Once arriving in Cuba we didnt know what to expect. We read that in 1975 they were not friendly to boats, then in 1996 they were very strict on searches, hmm what will 2006 hold we wondered.
Well, it held very little `cause after pulling up in the harbour and calling on the radio to no reply then eating, getting changed and tidying up ready to go ashore still nothing had happened. The fishermen ignored us, the radio ingored us and the police ignored us. WOW in `75 you get turned away, in `96 you get strip searched and in `06 you just get nothing. Yeah of course it was too good to be true, we headed ashore and they turned us back, we headed to the marina and again got turned back. We were inches from land and I was ready to jump and they sent us away, the only place to check in was another 40 miles up the coast at Cienfuegos. I told jamie that it is for a reason, it always is. Cienfuegos was our original destination and we only changed `cause of the wind so there was a reason we had to go there.
20 miles up the coast at sunset I found out what that reason was, Luke had been at sea for 12 days and was yet to experience a storm. We watched the lightning and big grey clouds passing in front of us thinking how amazing it looked, then it got a little windy and the clouds decided to head our way. We took precautions then jumped inside to sit it out, well Jamie actually layed it out while I stood inside, on a 45 degree angle, and hoped it would finish soon. We had 60 knot winds blowing us around in all directions, hail stones hitting us and a coulple of times the boat went over so far the windows of the cabin were under water, bit`s and pieces were falling around all over. Its an old joke that the worst thing you can hear from your tattooist is the word `oops`, well I found what the worst thing you can hear from your boat caotain is, after he lays there with not a care in the world as we are rockin and rollin, it is very concerning when he suddenly jumps up to the window frowns, chews his lip a bit and pronounces `hmm now thats not good` `WHAT` oh man i didnt want to hear that. I still dont know what wasnt good cause he just went and layed down again and the storm had passed after around 30 minutes, i`ve since heard that any storm under 24 hrs is a good one, 24 hrs of that, No thanks.
Sailing again I was now even more anxious to reach land, so I was very glad when we entered Marina Jaguar at around 2am that night. We slept like babies and then the fun began.
A fishing boat motored past and told us we had to take the boat to the dock immediately or else, then mimmicked us being handcuffed. We pulled up to the Quarantine dock jumped of and tied the boat, then security ran up and told us not to get off the boat till the doctor checks us.

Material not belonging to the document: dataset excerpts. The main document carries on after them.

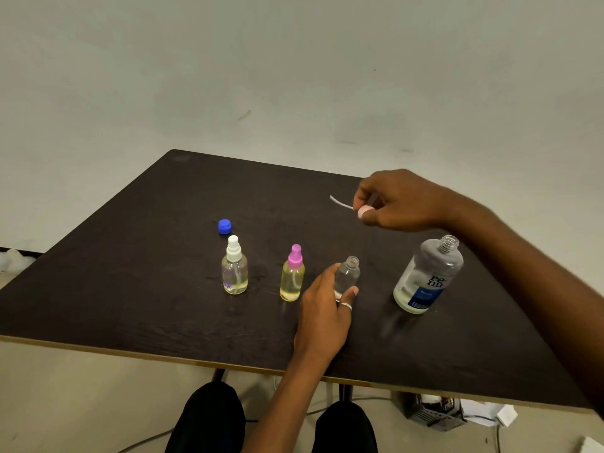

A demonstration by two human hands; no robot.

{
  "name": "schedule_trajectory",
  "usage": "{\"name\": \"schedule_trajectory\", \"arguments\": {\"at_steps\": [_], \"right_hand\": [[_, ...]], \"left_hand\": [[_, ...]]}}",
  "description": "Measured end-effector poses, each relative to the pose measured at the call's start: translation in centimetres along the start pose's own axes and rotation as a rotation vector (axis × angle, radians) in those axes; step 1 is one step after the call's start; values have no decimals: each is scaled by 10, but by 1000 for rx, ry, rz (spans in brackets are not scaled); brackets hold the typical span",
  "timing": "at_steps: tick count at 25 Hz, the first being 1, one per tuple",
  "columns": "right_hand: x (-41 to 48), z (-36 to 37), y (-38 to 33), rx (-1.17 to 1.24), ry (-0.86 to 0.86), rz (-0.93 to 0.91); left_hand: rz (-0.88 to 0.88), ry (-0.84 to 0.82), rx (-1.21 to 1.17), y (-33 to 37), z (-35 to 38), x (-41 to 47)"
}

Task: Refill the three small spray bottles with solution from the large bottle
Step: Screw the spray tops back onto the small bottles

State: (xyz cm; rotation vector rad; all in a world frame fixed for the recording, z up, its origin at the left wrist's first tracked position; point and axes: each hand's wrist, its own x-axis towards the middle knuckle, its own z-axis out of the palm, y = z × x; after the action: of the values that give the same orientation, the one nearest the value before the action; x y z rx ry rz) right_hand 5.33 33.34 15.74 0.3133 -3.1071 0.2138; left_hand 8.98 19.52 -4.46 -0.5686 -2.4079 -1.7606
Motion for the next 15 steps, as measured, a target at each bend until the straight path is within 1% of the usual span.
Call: {"name": "schedule_trajectory", "arguments": {"at_steps": [3,6,10,15], "right_hand": [[-21,-22,-8,-16,-2,-47],[-33,-34,-11,9,-27,-53],[-33,-38,-12,-20,-14,-47],[-27,-30,-13,-76,-38,-43]], "left_hand": [[4,-4,-2,1,-1,0],[14,1,-11,0,-2,0],[20,-2,-12,-1,-1,0],[26,2,-11,-2,-1,0]]}}
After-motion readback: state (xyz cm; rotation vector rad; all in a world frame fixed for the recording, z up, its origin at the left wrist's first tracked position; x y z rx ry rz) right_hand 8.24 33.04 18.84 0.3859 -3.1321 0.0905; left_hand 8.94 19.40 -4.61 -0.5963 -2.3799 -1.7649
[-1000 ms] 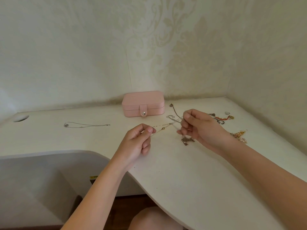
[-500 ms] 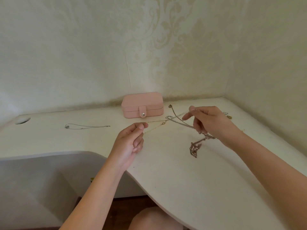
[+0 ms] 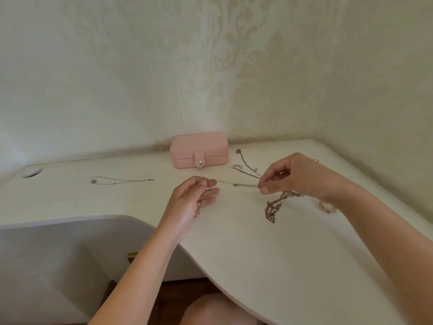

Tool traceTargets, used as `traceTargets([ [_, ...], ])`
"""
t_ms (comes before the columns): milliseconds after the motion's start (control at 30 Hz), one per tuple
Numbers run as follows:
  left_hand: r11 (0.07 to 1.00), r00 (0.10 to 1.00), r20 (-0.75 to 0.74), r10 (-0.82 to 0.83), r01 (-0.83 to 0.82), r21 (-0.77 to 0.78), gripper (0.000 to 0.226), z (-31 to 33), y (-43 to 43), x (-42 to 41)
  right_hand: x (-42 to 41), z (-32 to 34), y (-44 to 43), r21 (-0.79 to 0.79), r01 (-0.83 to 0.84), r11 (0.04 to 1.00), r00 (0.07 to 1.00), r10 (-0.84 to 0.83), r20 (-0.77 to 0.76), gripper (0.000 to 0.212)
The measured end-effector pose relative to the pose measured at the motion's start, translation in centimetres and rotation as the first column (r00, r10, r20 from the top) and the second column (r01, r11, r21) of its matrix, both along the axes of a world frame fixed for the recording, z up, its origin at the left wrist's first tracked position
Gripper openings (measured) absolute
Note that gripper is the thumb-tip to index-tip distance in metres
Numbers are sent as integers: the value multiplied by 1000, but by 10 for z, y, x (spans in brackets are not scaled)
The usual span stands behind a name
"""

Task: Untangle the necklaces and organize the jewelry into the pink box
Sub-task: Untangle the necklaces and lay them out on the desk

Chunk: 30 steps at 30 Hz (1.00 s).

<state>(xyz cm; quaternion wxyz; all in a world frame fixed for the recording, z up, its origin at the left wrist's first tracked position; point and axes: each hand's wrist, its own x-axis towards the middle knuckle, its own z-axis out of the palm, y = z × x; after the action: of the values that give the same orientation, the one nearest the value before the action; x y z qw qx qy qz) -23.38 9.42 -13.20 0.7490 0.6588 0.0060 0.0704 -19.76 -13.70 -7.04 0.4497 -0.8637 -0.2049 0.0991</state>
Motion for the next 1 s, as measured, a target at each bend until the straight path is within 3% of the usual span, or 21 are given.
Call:
traceTargets([
  [100, 998, 999, -9, 53, -53, 20, 20, -5, 2, 3, 2, 4, -5, -36, -13, 999, 1000, 13, -20, 9],
  [267, 997, 999, 10, 37, -38, 66, 21, 1, 1, -1, 9, 1, -11, 194, 6, 981, 997, 9, -77, 21],
  [533, 994, 997, -9, 82, -81, 68, 19, 3, 3, -1, 15, -8, -10, 270, 82, 959, 995, -65, -73, 20],
  [667, 967, 990, -21, 142, -134, 216, 19, -1, 3, 5, 18, -14, 1, 231, 139, 963, 990, -126, -71, 19],
  [800, 786, 965, 55, 257, -242, 569, 18, -6, 18, 21, 32, -18, 23, 66, 175, 982, 984, -173, -36, 20],
  [933, 610, 924, 130, 358, -337, 717, 15, -10, 36, 36, 52, -35, 46, 65, 269, 961, 962, -271, 31, 21],
  [1000, 473, 901, 160, 402, -354, 807, 17, -11, 41, 41, 55, -43, 49, 25, 307, 952, 938, -306, 165, 25],
])
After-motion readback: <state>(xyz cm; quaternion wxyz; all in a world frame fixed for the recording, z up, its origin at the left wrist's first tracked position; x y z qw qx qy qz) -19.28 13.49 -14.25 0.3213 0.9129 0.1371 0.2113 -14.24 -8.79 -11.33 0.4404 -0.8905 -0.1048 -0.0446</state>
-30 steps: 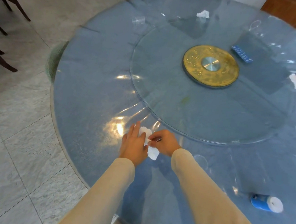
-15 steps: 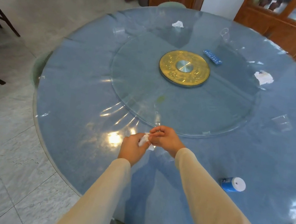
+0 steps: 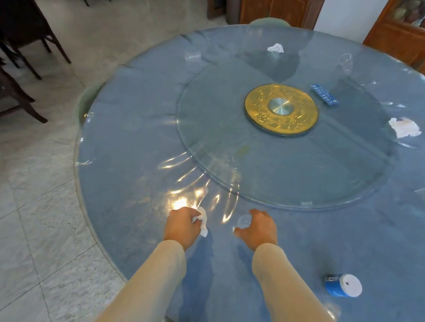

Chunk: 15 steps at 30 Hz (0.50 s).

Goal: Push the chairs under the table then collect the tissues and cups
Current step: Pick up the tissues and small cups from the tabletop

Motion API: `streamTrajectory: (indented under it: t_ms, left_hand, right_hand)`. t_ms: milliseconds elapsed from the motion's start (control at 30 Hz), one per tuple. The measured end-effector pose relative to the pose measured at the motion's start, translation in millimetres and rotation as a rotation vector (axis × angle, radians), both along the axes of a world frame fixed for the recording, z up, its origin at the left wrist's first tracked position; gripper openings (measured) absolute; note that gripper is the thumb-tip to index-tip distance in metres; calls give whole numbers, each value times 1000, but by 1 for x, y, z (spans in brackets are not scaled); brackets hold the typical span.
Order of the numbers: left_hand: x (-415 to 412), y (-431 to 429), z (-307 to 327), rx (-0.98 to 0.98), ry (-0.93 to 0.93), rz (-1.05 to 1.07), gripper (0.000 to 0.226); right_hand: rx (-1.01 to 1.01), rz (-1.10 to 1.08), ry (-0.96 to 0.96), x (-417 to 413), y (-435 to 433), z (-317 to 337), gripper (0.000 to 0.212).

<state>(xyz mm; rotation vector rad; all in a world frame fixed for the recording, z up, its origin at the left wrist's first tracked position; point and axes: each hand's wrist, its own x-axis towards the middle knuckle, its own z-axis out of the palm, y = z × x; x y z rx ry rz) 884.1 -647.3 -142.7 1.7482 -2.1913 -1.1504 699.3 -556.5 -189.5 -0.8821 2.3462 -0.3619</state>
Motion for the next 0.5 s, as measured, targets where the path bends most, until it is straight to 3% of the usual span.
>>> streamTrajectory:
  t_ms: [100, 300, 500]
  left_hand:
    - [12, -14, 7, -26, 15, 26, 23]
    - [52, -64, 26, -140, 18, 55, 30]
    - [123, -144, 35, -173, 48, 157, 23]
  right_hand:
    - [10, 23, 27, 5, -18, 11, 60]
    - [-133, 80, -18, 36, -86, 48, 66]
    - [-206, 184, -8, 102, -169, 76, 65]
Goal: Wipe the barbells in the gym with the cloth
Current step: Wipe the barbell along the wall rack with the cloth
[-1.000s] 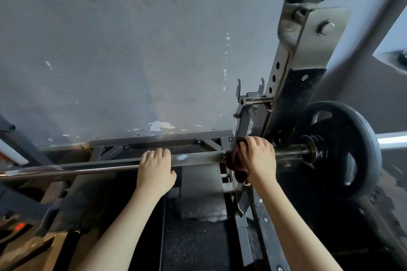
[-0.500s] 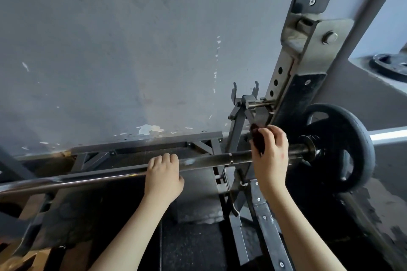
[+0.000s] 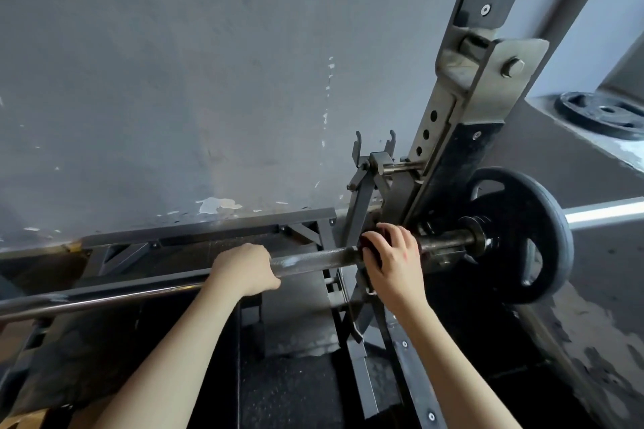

I needed to re-tie one of the lines and put one foot ashore to do it, which I got told off for.
So now actually touching land with the boat and I still couldn’t get off, not until three hours later after the following had happened, The 4 customs and immigration guys had asked loads of questions, After the sniffer dog had come aboard, After the health inspectors had come aboard and of course after the 4 men in overalls had come aboard and checked….everything. `hmm what is this white stuff` `why sir that is baking powder` `are you sure I think it is cocaine` to which I responded to myself `oh hell I hope its not I dont know the boat captain so well`. It was’t and neither was the bag of icing sugar they got so excited about, even making me try some and then asking 15 mins later why I was drinking so much water `casue its hot here and I`m not a Cuban`. We survived our check to which the doctor never did attend, yet 4 days later they gave us a doctors bill to pay.I refused and replied that if I`m going to pay $30 for a doctor I at least want to be told to get my pants down and bend over not have a customs guy say are you sick `No` then radio the doctor and say `its OK they are fine`. Damn Fidel, we still had to pay.